→ Exercise aim:
Every line from the beginning of the records below up to the one holding "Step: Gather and" should be quoted exactly; leave out the rest.

···

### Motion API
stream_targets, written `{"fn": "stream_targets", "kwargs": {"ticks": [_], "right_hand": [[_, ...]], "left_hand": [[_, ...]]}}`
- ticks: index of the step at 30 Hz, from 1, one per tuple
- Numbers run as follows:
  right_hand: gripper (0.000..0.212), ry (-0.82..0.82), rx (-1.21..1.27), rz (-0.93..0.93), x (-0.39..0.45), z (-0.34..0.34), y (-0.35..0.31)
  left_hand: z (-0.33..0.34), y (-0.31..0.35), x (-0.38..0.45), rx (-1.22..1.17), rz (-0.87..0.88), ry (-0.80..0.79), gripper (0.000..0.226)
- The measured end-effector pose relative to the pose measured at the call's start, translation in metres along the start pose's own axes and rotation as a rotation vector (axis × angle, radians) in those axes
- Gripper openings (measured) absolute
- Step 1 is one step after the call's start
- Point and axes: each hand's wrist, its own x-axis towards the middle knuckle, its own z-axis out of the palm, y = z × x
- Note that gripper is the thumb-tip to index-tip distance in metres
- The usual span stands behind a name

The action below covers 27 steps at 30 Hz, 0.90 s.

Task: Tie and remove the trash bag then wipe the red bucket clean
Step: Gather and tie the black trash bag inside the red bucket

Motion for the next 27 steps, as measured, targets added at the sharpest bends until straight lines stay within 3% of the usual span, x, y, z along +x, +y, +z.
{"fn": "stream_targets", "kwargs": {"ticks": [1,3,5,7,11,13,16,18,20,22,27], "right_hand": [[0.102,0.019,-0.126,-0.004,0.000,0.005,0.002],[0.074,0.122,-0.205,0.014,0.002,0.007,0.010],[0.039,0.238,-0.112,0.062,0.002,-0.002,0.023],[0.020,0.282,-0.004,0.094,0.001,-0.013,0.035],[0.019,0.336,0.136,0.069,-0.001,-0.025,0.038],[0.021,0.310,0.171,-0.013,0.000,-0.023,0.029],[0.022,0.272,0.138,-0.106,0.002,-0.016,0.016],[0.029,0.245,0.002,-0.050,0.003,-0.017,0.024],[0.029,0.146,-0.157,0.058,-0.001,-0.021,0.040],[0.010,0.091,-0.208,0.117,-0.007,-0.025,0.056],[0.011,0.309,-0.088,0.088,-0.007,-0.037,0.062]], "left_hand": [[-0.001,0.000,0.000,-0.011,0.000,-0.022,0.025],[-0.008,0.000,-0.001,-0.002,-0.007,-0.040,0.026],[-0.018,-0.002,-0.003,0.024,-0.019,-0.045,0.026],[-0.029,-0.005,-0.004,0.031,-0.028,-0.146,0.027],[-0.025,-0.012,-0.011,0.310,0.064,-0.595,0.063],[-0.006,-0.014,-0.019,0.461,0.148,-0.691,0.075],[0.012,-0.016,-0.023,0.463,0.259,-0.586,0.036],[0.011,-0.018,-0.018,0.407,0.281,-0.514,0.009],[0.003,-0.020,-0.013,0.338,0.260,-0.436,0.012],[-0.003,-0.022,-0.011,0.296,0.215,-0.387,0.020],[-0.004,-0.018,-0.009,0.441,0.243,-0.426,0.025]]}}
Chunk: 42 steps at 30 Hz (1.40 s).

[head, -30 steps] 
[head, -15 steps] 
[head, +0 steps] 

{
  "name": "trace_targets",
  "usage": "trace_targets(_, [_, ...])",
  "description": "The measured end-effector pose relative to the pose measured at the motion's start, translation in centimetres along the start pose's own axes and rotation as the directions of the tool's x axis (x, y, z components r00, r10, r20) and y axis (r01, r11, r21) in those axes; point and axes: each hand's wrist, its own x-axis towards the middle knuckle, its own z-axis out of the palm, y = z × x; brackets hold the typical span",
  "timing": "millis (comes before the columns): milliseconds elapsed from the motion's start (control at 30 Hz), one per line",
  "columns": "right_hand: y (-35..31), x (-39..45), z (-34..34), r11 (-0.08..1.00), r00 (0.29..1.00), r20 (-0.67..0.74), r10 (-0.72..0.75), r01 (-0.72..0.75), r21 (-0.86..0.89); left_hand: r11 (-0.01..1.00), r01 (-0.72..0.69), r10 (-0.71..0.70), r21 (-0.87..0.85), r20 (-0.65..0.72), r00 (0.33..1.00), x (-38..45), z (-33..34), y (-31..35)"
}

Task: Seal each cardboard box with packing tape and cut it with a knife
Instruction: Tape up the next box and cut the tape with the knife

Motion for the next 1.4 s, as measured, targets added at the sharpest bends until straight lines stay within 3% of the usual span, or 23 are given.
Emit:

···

→ Answer section:
### Motion API
stream_targets, written `{"fn": "stream_targets", "kwargs": {"ticks": [_], "right_hand": [[_, ...]], "left_hand": [[_, ...]]}}`
- ticks: index of the step at 30 Hz, from 1, one per tuple
- Numbers run as follows:
  right_hand: gripper (0.000..0.212), ry (-0.82..0.82), rx (-1.21..1.27), rz (-0.93..0.93), x (-0.39..0.45), z (-0.34..0.34), y (-0.35..0.31)
  left_hand: z (-0.33..0.34), y (-0.31..0.35), x (-0.38..0.45), rx (-1.22..1.17), rz (-0.87..0.88), ry (-0.80..0.79), gripper (0.000..0.226)
- The measured end-effector pose relative to the pose measured at the call's start, translation in metres along the start pose's own axes and rotation as a rotation vector (axis × angle, radians) in those axes
- Gripper openings (measured) absolute
- Step 1 is one step after the call's start
- Point and axes: each hand's wrist, its own x-axis towards the middle knuckle, its own z-axis out of the palm, y = z × x
- Note that gripper is the thumb-tip to index-tip distance in metres
- The usual span stands behind a name

The action below covers 27 steps at 30 Hz, 0.90 s.

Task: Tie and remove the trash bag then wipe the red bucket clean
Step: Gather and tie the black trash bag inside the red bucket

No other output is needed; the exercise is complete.